7. I worked at the Felicia Ann Cutler Farm in Tucson a couple of summers back. Practicing sustainable growing—using non-GMO seeds and no chemical fertilizer—makes you feel like you’re making a difference. I want organic food as far as the eye can see. Big corporations need to change their unsustainable methods of making food. The only way to make a change is by spreading the word and casting a vote for organic food at the supermarket.
—Reed Lavenski, 18, Sky Islands High School

8. I am the owner and founder of Philabaum Urban Farm. I start native vegetable plants, using seeds from Native SEEDS/Search, and sell the plants at local farmers’ markets. I don’t consume refined sugars, or genetically modified foods in any form. I try to stay on a plant-based diet, getting most of my protein from grains and legumes rather than animal proteins. However, I will still devour a pop-fried chicken from Lucky Wishbone.

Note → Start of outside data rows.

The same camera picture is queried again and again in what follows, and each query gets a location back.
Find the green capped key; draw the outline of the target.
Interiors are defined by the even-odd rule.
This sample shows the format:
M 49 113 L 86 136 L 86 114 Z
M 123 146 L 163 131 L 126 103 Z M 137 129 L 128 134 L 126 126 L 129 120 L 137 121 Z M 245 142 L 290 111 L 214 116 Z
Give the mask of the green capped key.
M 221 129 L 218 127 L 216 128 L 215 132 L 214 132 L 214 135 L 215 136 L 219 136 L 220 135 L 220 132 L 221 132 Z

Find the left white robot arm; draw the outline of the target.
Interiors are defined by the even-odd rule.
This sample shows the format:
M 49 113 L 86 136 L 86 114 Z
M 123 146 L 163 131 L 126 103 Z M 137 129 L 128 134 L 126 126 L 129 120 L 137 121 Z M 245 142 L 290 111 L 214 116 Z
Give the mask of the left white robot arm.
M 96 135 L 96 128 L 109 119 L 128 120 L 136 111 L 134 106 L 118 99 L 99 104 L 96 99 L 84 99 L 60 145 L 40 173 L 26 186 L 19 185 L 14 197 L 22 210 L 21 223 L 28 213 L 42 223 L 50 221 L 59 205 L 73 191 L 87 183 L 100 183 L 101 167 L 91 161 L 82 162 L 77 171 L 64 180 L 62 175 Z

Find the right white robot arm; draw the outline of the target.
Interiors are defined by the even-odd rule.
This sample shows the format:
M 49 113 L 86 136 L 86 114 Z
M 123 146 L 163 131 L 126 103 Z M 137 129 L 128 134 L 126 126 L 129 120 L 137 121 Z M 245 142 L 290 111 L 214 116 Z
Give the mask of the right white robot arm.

—Wyatt Philabaum, 18, Sky Islands High School (alum)

9. I’d love for food to not be sprayed with pesticides and herbicides and for it to be grown locally so it’s always fresh and doesn’t use so much energy and fuel for transportation and storage. I’d love for cows not to be fed with corn because they can’t digest it so it just sits in their stomachs. Chickens need to be able to roam around instead of being stuffed inside a cage.